1995 - 7-11 juillet : Prise de la zone protégée de Srebrenica par l'armée serbe.

1995 - 25 juillet : Prise de l'enclave de Zepa par l'armée serbe.

1995 - 28 juillet : L'armée de Croatie prend les villes de Grahovo et Glamoc en République serbe de Bosnie-Herzégovine.

1995 - 4 août : L'armée croate lance une importante offensive contre la "République serbe de Krajina" et s'empare de la ville de Knin le 5 août.

1995 - 28 août : Un obus tombe à proximité du marché de Markale à Sarajevo faisant 37 morts et 89 blessés.

1995 - 30 août : Frappes aériennes massives de l'OTAN contre les positions serbes en Bosnie-Herzégovine et entrée en action de la Force de réaction rapide (FRR).

1995 - 8 septembre : Accord de Genève entre les pays du groupe de contact, la Bosnie-Herzégovine, la Croatie et la RF de Yougoslavie, prévoyant un partage territoriale de la Bosnie : 51% pour la République serbe et 49% pour la Fédération croato-musulmane.

1995 - 9 septembre : Offensive croate et musulmane en Bosnie centrale et orientale.
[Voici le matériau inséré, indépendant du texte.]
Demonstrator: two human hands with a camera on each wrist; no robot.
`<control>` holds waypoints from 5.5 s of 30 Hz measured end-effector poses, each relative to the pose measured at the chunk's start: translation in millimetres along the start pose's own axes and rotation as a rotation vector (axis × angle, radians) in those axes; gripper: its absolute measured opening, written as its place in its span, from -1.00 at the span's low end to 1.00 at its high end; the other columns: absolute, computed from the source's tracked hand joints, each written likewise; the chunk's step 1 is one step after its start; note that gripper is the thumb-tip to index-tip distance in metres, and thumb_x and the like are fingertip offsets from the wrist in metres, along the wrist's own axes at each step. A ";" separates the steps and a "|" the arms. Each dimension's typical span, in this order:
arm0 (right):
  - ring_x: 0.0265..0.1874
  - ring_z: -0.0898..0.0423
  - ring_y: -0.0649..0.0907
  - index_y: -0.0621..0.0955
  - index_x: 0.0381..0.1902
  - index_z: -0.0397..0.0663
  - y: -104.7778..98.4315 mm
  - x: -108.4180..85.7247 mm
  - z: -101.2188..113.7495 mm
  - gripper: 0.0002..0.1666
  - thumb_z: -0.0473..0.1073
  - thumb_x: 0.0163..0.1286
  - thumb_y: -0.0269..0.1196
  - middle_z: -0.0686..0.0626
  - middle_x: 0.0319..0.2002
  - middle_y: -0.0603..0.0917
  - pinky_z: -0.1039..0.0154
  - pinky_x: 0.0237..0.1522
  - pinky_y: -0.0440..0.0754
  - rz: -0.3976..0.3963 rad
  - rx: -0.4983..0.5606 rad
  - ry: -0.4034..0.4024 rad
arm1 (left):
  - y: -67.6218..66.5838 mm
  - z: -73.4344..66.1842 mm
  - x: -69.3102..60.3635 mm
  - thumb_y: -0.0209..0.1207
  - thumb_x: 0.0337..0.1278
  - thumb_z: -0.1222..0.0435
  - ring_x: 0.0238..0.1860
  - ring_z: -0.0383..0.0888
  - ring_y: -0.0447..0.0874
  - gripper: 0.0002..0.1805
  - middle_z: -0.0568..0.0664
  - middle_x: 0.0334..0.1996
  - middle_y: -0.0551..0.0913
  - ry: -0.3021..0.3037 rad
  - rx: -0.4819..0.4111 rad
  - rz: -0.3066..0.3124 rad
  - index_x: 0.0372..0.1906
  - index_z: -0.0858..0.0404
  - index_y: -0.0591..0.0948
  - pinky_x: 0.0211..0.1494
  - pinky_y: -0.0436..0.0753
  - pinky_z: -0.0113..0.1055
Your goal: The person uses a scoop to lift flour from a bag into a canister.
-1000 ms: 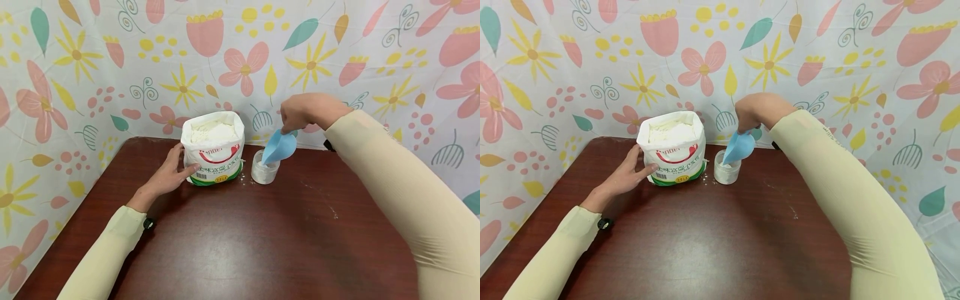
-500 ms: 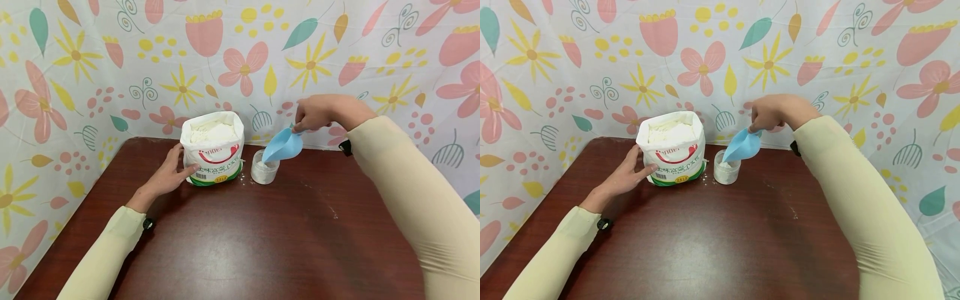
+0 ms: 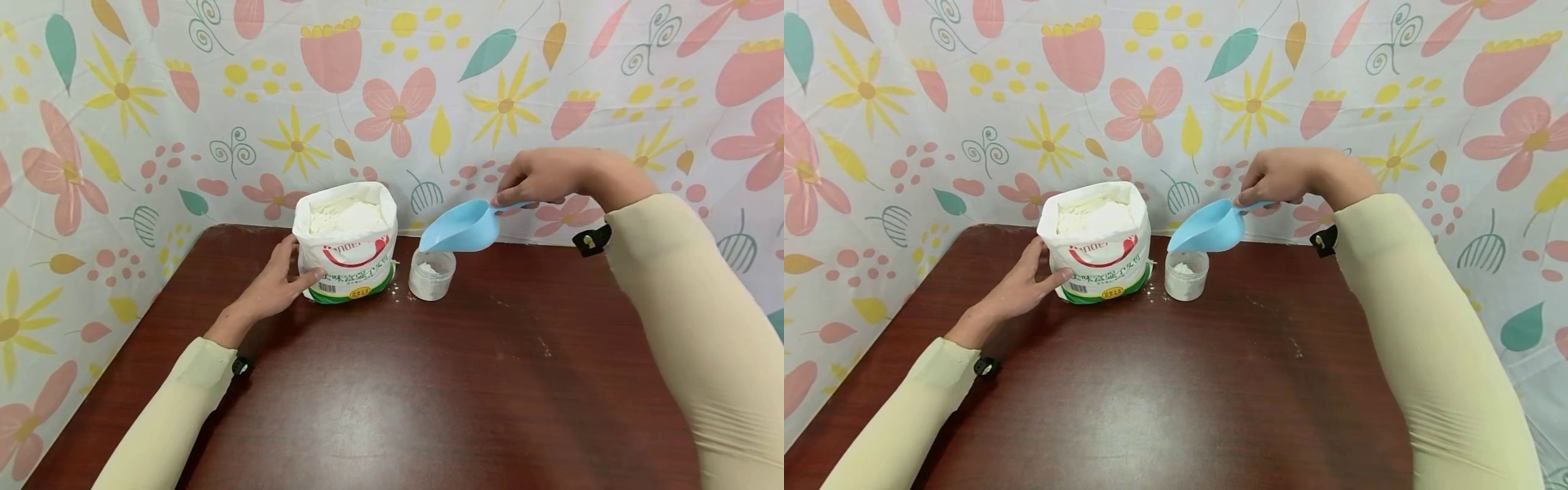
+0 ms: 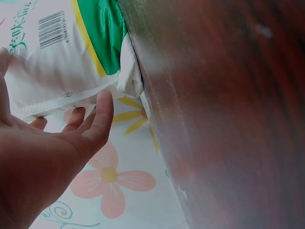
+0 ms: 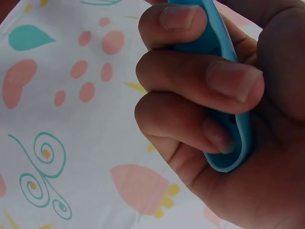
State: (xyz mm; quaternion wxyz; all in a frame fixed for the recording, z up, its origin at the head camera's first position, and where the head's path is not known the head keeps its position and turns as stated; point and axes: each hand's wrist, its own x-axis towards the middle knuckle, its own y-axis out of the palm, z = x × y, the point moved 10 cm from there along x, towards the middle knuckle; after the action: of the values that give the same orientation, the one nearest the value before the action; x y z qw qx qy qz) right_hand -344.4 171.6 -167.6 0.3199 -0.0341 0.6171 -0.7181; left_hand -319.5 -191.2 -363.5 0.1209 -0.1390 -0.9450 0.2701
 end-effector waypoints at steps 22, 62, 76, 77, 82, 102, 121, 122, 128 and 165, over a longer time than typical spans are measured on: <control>-0.62 0.17 0.28 0.76 -0.39 -0.03 -39.5 -6.6 28.4 -0.69 -0.11 0.59 0.27 0.10 -0.64 0.31 0.27 -0.53 0.28 -0.234 0.099 -0.053 | 0.3 -0.3 2.3 0.30 0.43 -0.09 0.39 0.06 0.38 0.00 0.06 0.45 0.18 0.009 -0.016 0.008 0.68 -0.08 -0.08 0.28 0.62 0.09; -0.50 0.06 0.46 0.67 -0.64 0.07 -8.7 21.2 108.9 -0.61 -0.17 0.41 0.14 0.09 -0.65 0.39 0.19 -0.39 0.36 -0.329 -0.260 -0.141 | 5.8 -3.2 4.7 0.29 0.48 0.00 0.41 0.13 0.36 -0.01 0.10 0.47 0.15 0.020 -0.040 0.028 0.70 -0.11 -0.12 0.31 0.59 0.12; -0.65 0.23 0.07 0.20 -0.85 0.15 -7.4 30.0 119.7 -0.50 -0.25 0.20 0.10 0.18 -0.75 0.09 0.29 -0.51 0.07 -0.275 -0.255 -0.104 | 3.3 0.9 3.7 0.29 0.46 -0.06 0.40 0.12 0.40 0.00 0.10 0.46 0.17 0.011 -0.015 0.012 0.70 -0.08 -0.10 0.29 0.62 0.10; -0.65 0.23 0.07 0.19 -0.85 0.15 -7.4 30.7 119.8 -0.50 -0.25 0.20 0.10 0.18 -0.75 0.08 0.29 -0.51 0.06 -0.270 -0.256 -0.091 | 3.6 0.8 3.4 0.28 0.46 -0.06 0.40 0.12 0.40 0.00 0.11 0.46 0.17 0.013 -0.014 0.015 0.70 -0.08 -0.10 0.29 0.62 0.11; -0.67 0.23 0.07 0.19 -0.87 0.16 -7.2 34.5 121.5 -0.49 -0.24 0.18 0.11 0.17 -0.77 0.09 0.31 -0.53 0.06 -0.244 -0.268 -0.038 | 3.7 0.8 3.0 0.29 0.45 -0.09 0.41 0.09 0.39 0.01 0.10 0.47 0.17 0.010 -0.015 0.014 0.70 -0.10 -0.11 0.29 0.63 0.10; -0.65 0.17 0.31 0.32 -0.79 0.11 -5.9 50.0 126.6 -0.51 -0.13 0.34 0.14 0.15 -0.75 0.21 0.26 -0.48 0.31 -0.131 -0.318 0.112 | 4.2 1.9 3.8 0.28 0.48 -0.04 0.42 0.09 0.35 -0.02 0.11 0.48 0.15 0.007 -0.008 0.014 0.70 -0.09 -0.10 0.30 0.60 0.12; -0.64 0.15 0.28 0.33 -0.78 0.09 -3.1 54.4 132.0 -0.52 -0.15 0.37 0.13 0.15 -0.74 0.19 0.25 -0.47 0.28 -0.147 -0.331 0.097 | 3.8 -0.1 2.7 0.27 0.47 -0.07 0.43 0.08 0.32 0.01 0.11 0.50 0.14 0.000 0.000 0.017 0.71 -0.12 -0.13 0.32 0.59 0.12; -0.63 0.15 0.28 0.34 -0.77 0.08 -3.3 54.6 132.3 -0.52 -0.14 0.38 0.13 0.15 -0.74 0.19 0.25 -0.46 0.28 -0.147 -0.335 0.100 | 3.6 -0.4 2.8 0.27 0.48 -0.06 0.43 0.08 0.33 0.01 0.11 0.50 0.14 0.001 -0.002 0.016 0.71 -0.11 -0.13 0.32 0.59 0.12; -0.56 0.11 0.33 0.40 -0.72 0.06 -3.6 56.2 131.1 -0.56 -0.10 0.40 0.15 0.14 -0.71 0.24 0.21 -0.43 0.33 -0.156 -0.330 0.139 | 3.6 -0.4 3.9 0.27 0.49 -0.02 0.41 0.10 0.36 0.00 0.13 0.49 0.14 0.010 -0.010 0.017 0.72 -0.09 -0.14 0.32 0.59 0.12; -0.62 0.16 0.18 0.28 -0.82 0.10 1.8 64.4 132.5 -0.50 -0.16 0.32 0.11 0.15 -0.74 0.14 0.28 -0.54 0.14 -0.213 -0.315 0.085 | 5.8 -0.2 4.8 0.29 0.46 -0.06 0.45 0.10 0.28 0.01 0.11 0.50 0.14 -0.009 0.009 0.019 0.71 -0.11 -0.12 0.34 0.57 0.14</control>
State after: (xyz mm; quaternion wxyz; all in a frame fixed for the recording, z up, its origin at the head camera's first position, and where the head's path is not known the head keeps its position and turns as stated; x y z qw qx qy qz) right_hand -335.9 24.7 -160.3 0.2063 -0.1184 0.7278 -0.6432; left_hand -322.8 -184.8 -365.7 0.1148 -0.1462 -0.9430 0.2761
1995 - 10 octobre : Entrée en vigueur d'un cessez-le-feu généralisé en Bosnie-Herzégovine.

1995 - 1er novembre : Début des négociations de paix consacrées à la Bosnie-Herzégovine à Dayton (Ohio, USA).

1995 - 21 novembre : Accords sur la fin de la guerre et de nouvelles institutions politiques pour la Bosnie, conclus entre les présidents de Serbie, Croatie et Bosnie-Herzégovine.

1995 - 14 décembre : Signature officielle des accords de Dayton à Paris par Slobodan Milosevic, Franjo Tudjman et Alija Izetbegovic.